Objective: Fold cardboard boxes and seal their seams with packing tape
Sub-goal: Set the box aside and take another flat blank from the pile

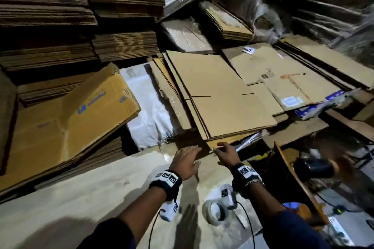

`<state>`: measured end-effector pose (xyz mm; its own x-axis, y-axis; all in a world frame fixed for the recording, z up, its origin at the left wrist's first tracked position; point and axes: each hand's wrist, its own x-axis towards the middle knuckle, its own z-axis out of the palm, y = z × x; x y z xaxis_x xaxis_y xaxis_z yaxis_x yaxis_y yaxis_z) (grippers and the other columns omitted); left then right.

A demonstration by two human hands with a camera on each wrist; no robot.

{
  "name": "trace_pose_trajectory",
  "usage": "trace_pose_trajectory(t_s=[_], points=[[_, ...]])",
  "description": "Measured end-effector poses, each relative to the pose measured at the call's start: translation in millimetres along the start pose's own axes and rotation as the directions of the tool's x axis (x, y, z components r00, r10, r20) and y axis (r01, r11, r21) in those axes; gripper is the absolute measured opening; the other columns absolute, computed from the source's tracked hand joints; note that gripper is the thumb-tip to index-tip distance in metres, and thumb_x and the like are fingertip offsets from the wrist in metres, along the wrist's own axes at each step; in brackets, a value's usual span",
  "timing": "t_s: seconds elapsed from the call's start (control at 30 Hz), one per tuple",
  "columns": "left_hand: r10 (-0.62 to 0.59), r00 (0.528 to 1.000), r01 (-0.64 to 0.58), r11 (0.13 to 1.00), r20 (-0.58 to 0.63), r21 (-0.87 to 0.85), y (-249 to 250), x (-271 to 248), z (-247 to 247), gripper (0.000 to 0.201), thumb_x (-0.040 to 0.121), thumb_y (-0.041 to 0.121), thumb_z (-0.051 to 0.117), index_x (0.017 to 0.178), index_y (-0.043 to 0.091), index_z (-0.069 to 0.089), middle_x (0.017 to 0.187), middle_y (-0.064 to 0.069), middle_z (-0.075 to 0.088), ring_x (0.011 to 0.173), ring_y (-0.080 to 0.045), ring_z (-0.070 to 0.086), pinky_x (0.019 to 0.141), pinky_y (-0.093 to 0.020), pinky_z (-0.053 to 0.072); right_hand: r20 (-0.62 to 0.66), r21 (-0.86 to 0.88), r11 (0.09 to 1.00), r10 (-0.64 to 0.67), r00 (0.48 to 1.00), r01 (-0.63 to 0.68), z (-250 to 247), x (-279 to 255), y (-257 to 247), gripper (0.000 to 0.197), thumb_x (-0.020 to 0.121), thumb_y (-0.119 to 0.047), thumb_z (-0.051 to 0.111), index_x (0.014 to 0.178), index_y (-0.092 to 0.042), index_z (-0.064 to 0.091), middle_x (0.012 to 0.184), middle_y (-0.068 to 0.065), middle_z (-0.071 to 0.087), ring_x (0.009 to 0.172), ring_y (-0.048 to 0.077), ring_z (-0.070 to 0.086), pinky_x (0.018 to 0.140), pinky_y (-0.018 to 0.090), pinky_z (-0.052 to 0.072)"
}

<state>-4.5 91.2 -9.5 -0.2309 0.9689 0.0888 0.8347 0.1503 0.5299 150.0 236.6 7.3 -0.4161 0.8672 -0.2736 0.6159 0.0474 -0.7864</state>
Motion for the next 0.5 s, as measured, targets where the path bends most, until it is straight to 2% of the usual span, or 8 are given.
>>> trace_pose_trajectory(t_s=[0.07, 0.13, 0.2, 0.23, 0.3, 0.4, 0.47, 0.5], points=[[-0.022, 1.000, 0.022, 1.000, -0.013, -0.002, 10.3, 24.0, 2.4, 0.059, 0.099, 0.030, 0.060, 0.156, 0.021, 0.045, 0.162, -0.003, 0.044, 0.150, -0.023, 0.038, 0.123, -0.037, 0.027, -0.018, -0.045, 0.999, -0.026, 1.000, 0.025, -13.7, 28.1, -2.3, 0.047, 0.090, -0.031, 0.073, 0.131, -0.010, 0.059, 0.124, 0.016, 0.069, 0.101, 0.032, 0.069, 0.089, 0.053, 0.060], [-0.063, 0.997, 0.063, 0.998, -0.032, -0.013, 21.1, 48.6, 6.3, 0.058, 0.101, 0.030, 0.059, 0.156, 0.019, 0.044, 0.162, -0.004, 0.043, 0.150, -0.024, 0.038, 0.123, -0.038, 0.029, -0.087, -0.193, 0.979, -0.087, 0.992, 0.069, -31.2, 53.1, -1.3, 0.054, 0.089, -0.027, 0.075, 0.136, -0.006, 0.058, 0.134, 0.019, 0.063, 0.119, 0.036, 0.063, 0.103, 0.046, 0.051], [-0.105, 0.994, 0.104, 0.994, -0.044, -0.010, 30.5, 73.0, 10.0, 0.059, 0.102, 0.029, 0.058, 0.157, 0.018, 0.041, 0.162, -0.004, 0.042, 0.149, -0.024, 0.038, 0.121, -0.039, 0.031, -0.117, -0.343, 0.930, -0.184, 0.976, 0.134, -48.4, 75.2, 0.3, 0.063, 0.088, -0.021, 0.077, 0.144, -0.007, 0.053, 0.144, 0.018, 0.055, 0.133, 0.035, 0.052, 0.111, 0.041, 0.043], [-0.128, 0.990, 0.129, 0.992, -0.051, -0.001, 33.5, 84.1, 12.9, 0.060, 0.102, 0.029, 0.057, 0.158, 0.018, 0.039, 0.163, -0.004, 0.041, 0.149, -0.024, 0.038, 0.119, -0.039, 0.031, -0.090, -0.423, 0.889, -0.232, 0.968, 0.174, -56.0, 86.6, 2.4, 0.069, 0.087, -0.020, 0.078, 0.149, -0.010, 0.049, 0.152, 0.017, 0.048, 0.140, 0.033, 0.045, 0.115, 0.041, 0.039], [-0.183, 0.982, 0.184, 0.982, -0.049, 0.033, 38.9, 102.3, 21.4, 0.064, 0.103, 0.032, 0.057, 0.161, 0.016, 0.034, 0.165, -0.004, 0.037, 0.149, -0.025, 0.036, 0.119, -0.042, 0.032, 0.044, -0.590, 0.765, -0.290, 0.956, 0.259, -68.5, 112.1, 11.9, 0.082, 0.089, -0.024, 0.078, 0.159, -0.019, 0.035, 0.167, 0.012, 0.028, 0.153, 0.029, 0.027, 0.121, 0.041, 0.032], [-0.261, 0.965, 0.262, 0.960, -0.024, 0.096, 39.8, 117.2, 34.1, 0.069, 0.104, 0.034, 0.056, 0.163, 0.014, 0.027, 0.168, -0.004, 0.031, 0.150, -0.027, 0.032, 0.120, -0.046, 0.031, 0.260, -0.737, 0.556, -0.292, 0.920, 0.385, -79.6, 141.8, 15.9, 0.095, 0.090, -0.039, 0.076, 0.164, -0.030, 0.016, 0.174, 0.005, 0.001, 0.159, 0.027, 0.008, 0.121, 0.051, 0.031], [-0.282, 0.959, 0.283, 0.950, -0.027, 0.134, 38.3, 120.4, 41.4, 0.069, 0.104, 0.033, 0.054, 0.163, 0.014, 0.025, 0.169, -0.004, 0.029, 0.151, -0.026, 0.031, 0.120, -0.047, 0.032, 0.342, -0.779, 0.440, -0.299, 0.891, 0.446, -86.9, 156.2, 13.2, 0.096, 0.091, -0.047, 0.073, 0.164, -0.035, 0.011, 0.174, 0.003, -0.002, 0.160, 0.026, 0.008, 0.118, 0.058, 0.030], [-0.289, 0.957, 0.291, 0.946, -0.033, 0.142, 37.5, 120.0, 44.4, 0.069, 0.104, 0.032, 0.053, 0.164, 0.014, 0.024, 0.169, -0.004, 0.029, 0.151, -0.026, 0.031, 0.120, -0.048, 0.032, 0.386, -0.785, 0.388, -0.305, 0.871, 0.484, -91.1, 160.1, 10.4, 0.093, 0.092, -0.048, 0.072, 0.163, -0.036, 0.013, 0.174, 0.003, 0.004, 0.158, 0.026, 0.014, 0.117, 0.059, 0.031]])
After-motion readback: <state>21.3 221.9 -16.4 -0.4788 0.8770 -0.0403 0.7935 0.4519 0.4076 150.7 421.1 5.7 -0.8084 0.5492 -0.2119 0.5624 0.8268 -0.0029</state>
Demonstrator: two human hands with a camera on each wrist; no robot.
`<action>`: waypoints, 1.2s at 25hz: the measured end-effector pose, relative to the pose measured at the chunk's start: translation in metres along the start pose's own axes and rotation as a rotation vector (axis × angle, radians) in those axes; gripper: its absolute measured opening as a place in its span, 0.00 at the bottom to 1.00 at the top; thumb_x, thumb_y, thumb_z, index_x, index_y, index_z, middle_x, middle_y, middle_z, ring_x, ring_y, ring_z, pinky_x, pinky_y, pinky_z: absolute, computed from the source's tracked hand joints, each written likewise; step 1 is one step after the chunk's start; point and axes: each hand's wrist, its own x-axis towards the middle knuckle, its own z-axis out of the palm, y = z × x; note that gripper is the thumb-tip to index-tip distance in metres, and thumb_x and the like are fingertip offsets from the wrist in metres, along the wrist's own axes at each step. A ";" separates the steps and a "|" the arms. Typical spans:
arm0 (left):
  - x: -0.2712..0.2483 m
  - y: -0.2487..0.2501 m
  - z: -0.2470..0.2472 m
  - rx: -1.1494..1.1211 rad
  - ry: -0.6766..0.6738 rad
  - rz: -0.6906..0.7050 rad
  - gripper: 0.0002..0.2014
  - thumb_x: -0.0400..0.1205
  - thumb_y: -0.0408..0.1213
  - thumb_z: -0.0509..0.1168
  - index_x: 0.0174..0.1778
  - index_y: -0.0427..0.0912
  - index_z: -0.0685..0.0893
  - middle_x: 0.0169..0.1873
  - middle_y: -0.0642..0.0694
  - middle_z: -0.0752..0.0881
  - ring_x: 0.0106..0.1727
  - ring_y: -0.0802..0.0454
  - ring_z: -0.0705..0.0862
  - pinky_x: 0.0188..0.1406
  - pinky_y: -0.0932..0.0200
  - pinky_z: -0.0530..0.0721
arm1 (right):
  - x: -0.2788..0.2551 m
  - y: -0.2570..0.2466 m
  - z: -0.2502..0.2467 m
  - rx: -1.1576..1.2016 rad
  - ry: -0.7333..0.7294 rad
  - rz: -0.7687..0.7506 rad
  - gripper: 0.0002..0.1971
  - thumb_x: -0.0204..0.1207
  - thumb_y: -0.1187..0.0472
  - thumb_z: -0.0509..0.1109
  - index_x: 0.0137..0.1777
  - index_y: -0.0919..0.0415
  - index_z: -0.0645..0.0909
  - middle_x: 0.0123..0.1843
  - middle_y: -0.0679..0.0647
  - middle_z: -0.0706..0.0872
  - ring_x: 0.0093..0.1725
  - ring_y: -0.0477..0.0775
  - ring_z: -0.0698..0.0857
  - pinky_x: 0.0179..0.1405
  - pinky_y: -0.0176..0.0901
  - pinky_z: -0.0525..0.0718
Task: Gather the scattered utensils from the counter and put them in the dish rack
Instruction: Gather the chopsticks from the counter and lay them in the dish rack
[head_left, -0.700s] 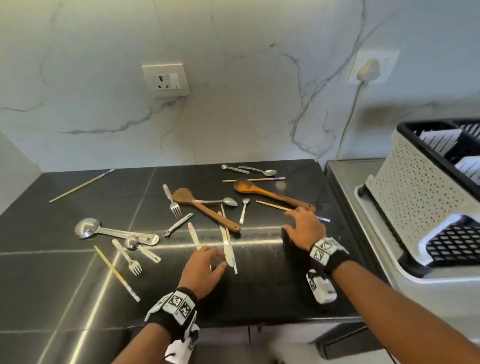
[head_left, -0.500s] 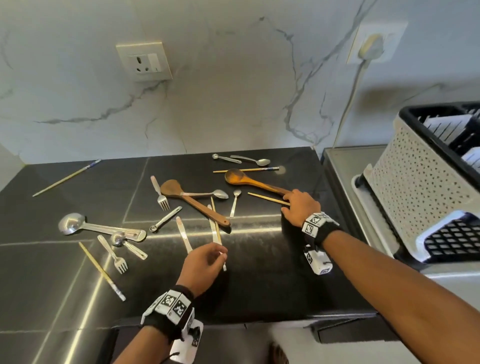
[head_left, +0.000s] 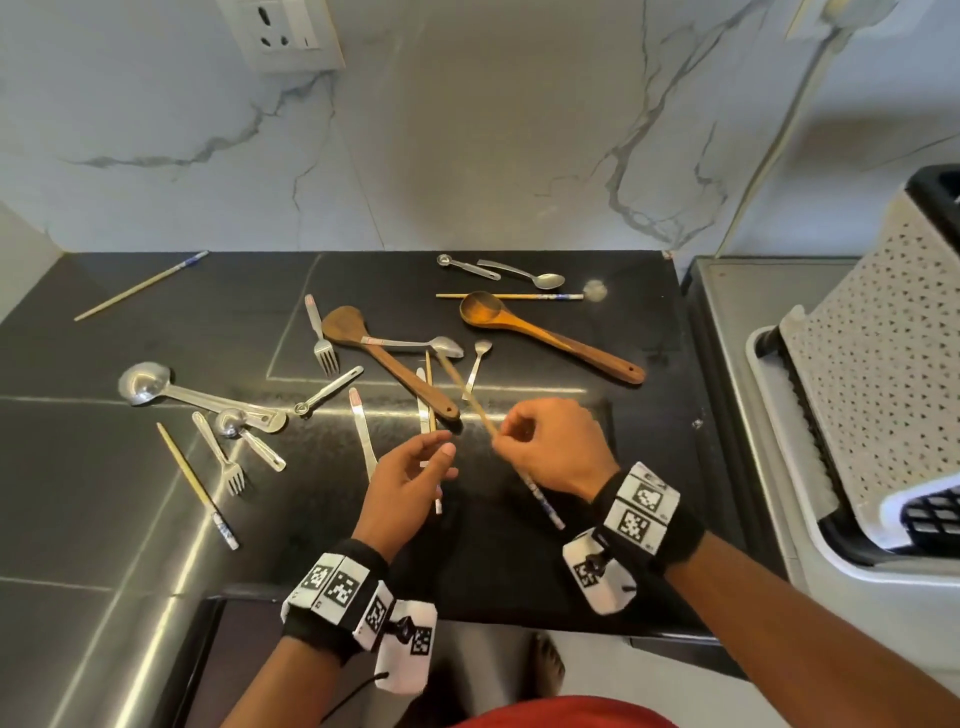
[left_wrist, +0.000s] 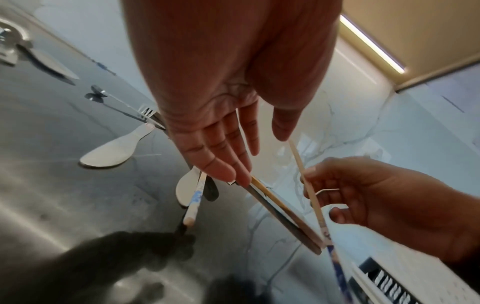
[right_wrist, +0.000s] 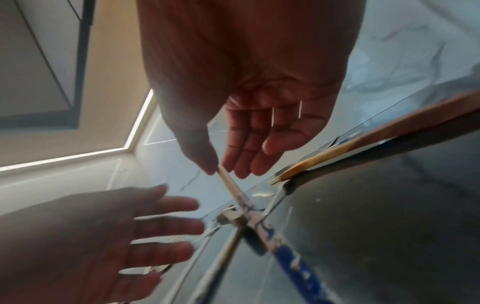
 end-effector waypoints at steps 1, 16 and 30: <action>0.001 0.003 -0.003 -0.071 0.009 -0.029 0.10 0.85 0.38 0.65 0.62 0.49 0.85 0.52 0.46 0.91 0.51 0.50 0.92 0.49 0.52 0.88 | 0.000 -0.013 0.008 0.021 -0.015 -0.039 0.09 0.70 0.45 0.74 0.39 0.48 0.90 0.34 0.41 0.88 0.36 0.38 0.84 0.35 0.36 0.76; 0.032 -0.003 -0.123 -0.371 0.152 -0.128 0.07 0.86 0.41 0.63 0.50 0.41 0.82 0.35 0.42 0.92 0.37 0.47 0.93 0.39 0.54 0.93 | 0.047 -0.044 0.094 -0.207 -0.099 0.197 0.15 0.68 0.40 0.77 0.33 0.52 0.88 0.34 0.47 0.88 0.39 0.49 0.88 0.43 0.49 0.90; 0.051 -0.016 -0.122 -0.311 -0.172 -0.206 0.10 0.82 0.37 0.70 0.58 0.38 0.85 0.46 0.35 0.93 0.46 0.42 0.94 0.46 0.49 0.92 | -0.050 -0.050 0.025 -0.014 -0.002 0.410 0.11 0.72 0.52 0.75 0.30 0.52 0.90 0.28 0.43 0.91 0.30 0.41 0.89 0.45 0.52 0.92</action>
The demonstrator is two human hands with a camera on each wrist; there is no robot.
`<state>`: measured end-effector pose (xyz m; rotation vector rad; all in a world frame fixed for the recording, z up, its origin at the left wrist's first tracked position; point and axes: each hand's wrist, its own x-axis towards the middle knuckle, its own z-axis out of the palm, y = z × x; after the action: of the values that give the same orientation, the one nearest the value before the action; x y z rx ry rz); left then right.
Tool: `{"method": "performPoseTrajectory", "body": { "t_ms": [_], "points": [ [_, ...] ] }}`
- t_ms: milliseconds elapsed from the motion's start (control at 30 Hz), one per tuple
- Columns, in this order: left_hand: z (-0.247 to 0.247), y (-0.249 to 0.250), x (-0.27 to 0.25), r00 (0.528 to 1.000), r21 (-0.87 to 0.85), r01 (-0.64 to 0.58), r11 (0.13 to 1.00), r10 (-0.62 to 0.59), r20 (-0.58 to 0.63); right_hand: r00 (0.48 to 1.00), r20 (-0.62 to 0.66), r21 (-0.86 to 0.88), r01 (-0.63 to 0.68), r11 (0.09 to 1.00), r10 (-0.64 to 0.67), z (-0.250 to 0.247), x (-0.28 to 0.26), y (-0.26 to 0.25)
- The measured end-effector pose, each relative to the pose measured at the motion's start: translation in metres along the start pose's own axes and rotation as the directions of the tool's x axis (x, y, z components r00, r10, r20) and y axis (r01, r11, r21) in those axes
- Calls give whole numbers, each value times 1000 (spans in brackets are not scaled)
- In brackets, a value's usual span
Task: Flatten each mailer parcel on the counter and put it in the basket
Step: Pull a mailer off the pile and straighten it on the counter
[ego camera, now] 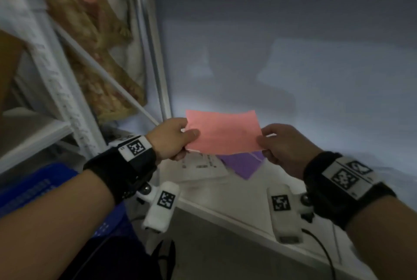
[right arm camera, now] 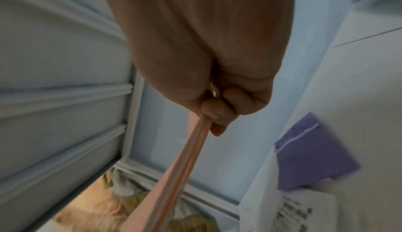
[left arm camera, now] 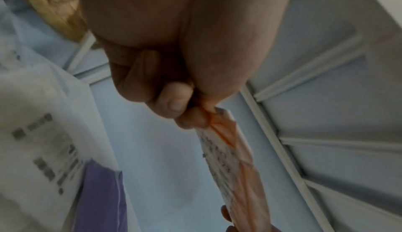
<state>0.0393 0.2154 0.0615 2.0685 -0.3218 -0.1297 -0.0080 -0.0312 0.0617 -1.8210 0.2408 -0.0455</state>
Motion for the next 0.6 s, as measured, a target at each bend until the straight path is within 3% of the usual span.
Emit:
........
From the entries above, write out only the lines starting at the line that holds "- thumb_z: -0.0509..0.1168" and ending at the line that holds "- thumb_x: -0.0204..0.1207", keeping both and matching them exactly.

SOLUTION TO THE EXERCISE:
  - thumb_z: -0.0509..0.1168
  - index_x: 0.0174..0.1778
  - index_y: -0.0427..0.0912
  - index_z: -0.0685..0.0893
  - middle_x: 0.0169..0.1873
  - middle_y: -0.0642..0.0694
  - middle_z: -0.0752..0.0881
  - ring_x: 0.0106..0.1727
  - ring_y: -0.0802..0.0454
  - ring_z: -0.0705..0.0862
  - pinky_x: 0.0188..0.1406
  - pinky_y: -0.0932..0.0200
  - pinky_z: -0.0530..0.0721
arm1 (right):
  - x: -0.2788..0.2551 m
  - y: -0.2570..0.2466 m
  - z: -0.2502..0.2467 m
  - rx: -1.1576..1.2016 rad
  - ry: -0.7333..0.7294 rad
  - rz: -0.7687..0.7506 rad
  - gripper: 0.0002..0.1971
  - thumb_x: -0.0204..0.1207

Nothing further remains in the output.